Young girls with dish rags hanging out the back pocket of their jean shorts scoot across the black and white linoleum tile floor delivering orders to tables with red and white checkered table covers. Cardboard Coca-Cola cartons sitting on each table as a holder for ketchup, BBQ sauce, salt, pepper, and hot sauce. Plenty of napkins.

Their burgers are what my friend used to call “5 napkin burgers”. Meaning you have to wrap both hands around one just to hold it, and if you hold it long enough you end up with a palm full of ketchup and burger ooze. Eat a few bites and wipe up to your elbows. Repeat.

I’ve seen the line to the counter where you place your order backed up half-way around the room. No way could you maintain a 6 foot clearance from anybody in this place. Tables full of Georgia Power crews. Circus performers from Callaway. Regulars who pop in most every day for lunch.

And lunch is all they serve. From the looks of it, lunch is all they need to serve. And based on the photos on the wall, I’d say that lunch plays a big part in support of the Moore family’s commitment to dirt track racing at the East Alabama Motor Speedway on the weekends.

One of my favorites is the country fried steak fingers and gravy basket.
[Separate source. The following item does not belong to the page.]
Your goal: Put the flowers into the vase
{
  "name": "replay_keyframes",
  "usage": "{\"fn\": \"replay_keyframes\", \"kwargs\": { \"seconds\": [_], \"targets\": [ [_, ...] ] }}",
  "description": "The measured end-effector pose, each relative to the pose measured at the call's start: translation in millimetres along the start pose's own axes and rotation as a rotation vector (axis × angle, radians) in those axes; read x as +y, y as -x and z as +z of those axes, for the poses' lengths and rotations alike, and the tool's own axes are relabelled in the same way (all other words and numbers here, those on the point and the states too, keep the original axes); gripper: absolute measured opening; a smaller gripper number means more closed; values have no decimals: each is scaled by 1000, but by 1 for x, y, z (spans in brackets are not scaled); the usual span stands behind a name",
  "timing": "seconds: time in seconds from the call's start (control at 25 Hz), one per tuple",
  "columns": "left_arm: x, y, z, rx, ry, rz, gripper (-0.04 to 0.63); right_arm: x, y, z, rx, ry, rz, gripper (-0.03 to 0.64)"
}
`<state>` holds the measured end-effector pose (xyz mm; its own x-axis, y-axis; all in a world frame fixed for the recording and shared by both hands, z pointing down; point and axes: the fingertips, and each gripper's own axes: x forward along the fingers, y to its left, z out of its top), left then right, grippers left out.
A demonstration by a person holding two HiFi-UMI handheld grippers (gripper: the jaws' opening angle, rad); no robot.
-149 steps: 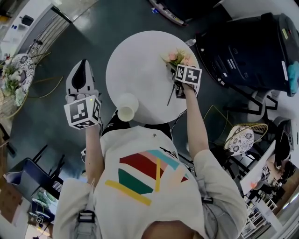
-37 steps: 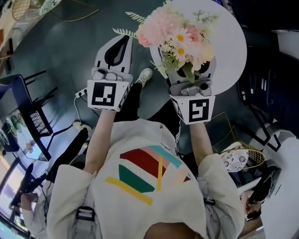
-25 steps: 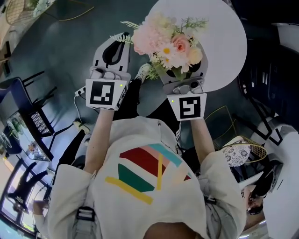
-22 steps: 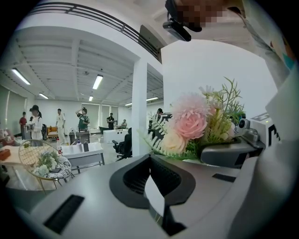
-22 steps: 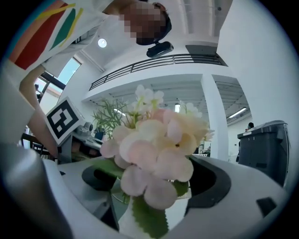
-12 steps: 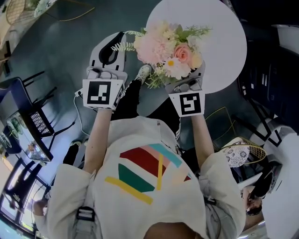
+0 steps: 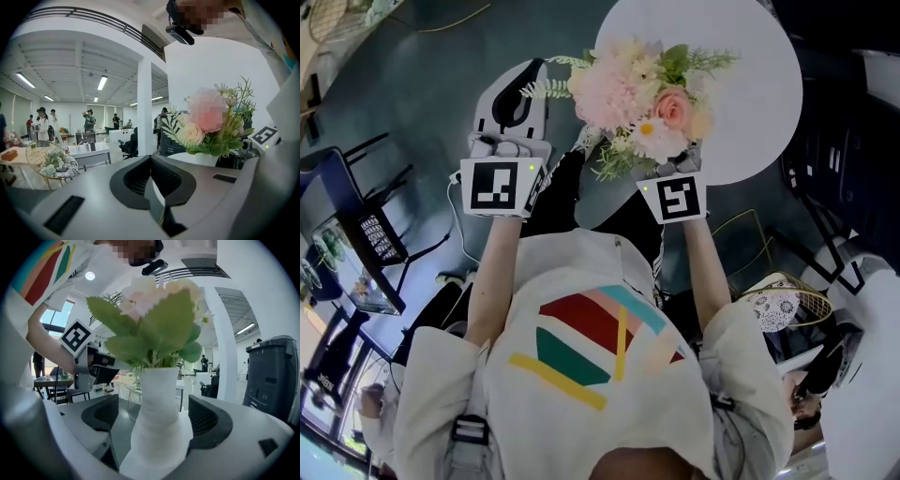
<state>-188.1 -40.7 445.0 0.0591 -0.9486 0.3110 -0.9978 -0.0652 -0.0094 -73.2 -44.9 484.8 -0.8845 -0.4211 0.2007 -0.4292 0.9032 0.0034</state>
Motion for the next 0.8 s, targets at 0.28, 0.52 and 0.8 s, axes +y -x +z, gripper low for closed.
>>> {"fn": "replay_keyframes", "kwargs": {
  "seconds": [0.28,0.52,0.8],
  "targets": [
    [6,7,5,-26,0,1,6,13,-1,-18,64,-12,6,446],
    [-1,11,13,-57,5,-11,6,15,13,-30,106,-67,-6,446],
    [16,37,39,-113,-4,51,6,24,48,-23,145,-150,-32,445]
  ]
}}
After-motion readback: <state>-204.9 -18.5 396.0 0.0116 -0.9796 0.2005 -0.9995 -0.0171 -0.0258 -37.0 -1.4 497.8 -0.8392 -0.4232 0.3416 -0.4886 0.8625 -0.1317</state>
The BBQ combo plate ain’t bad either. But the vegetable plate is heaven in my mind. Garlic cheese mashed potatoes. Crunchy squash & chesse casserole. Cheese makes food better. Fried green tomatoes. Grilled fried corn on the cobb. Beans and ham. Slaw. Collard Greens. More I can’t remember. Choose 3 with cornbread and you feel like maybe it’d be alright to go on to be with the Lord and not feel cheated.

I don’t know why there are not more Whistling Pigs in the world. Not actual pigs, you understand. I’m sure you know a family run diner like it somewhere. A place where you know half the people around the room.

“How you do’in?”

“I’m good. How ‘bout you?”

Sometimes you sit by yourself. Every now and then a friend pulls out a chair and sits with you. “This seat taken?”

I used to do that to Mr. Billy Sumrell. After he lost his wife to Alzheimers, the Whistling Pig became his lunch spot. He ran a sod farm out Old Chipley Road and knew about everything there was to know about turf.

He’d already have his lunch and would be sitting by himself. I’d have my ticket, #22, pull out a chair and sit with him. Mr. Billy loved to make things out of wood. A real craftsman. Had a small shop down in the basement of his house. Before he passed he sold me some of his tools which still remind me of him every time I use them.

The Whistling Pig kept us in touch.

The sound and feel of this place is from another time. It lives in this time, but it has the atmosphere of a time that feels distant. It’s like the sound of a coin dropping down the slot in a Co-Cola machine at Byron Coker’s barber shop. The sound and feel of a juke box selecting “Hey Jude”, or Merle Haggard’s “If We Make it Through December.”

You walk in and you know that time has not forgotten all that is good about this world. And, it’s in a time like this, we all need a place like that.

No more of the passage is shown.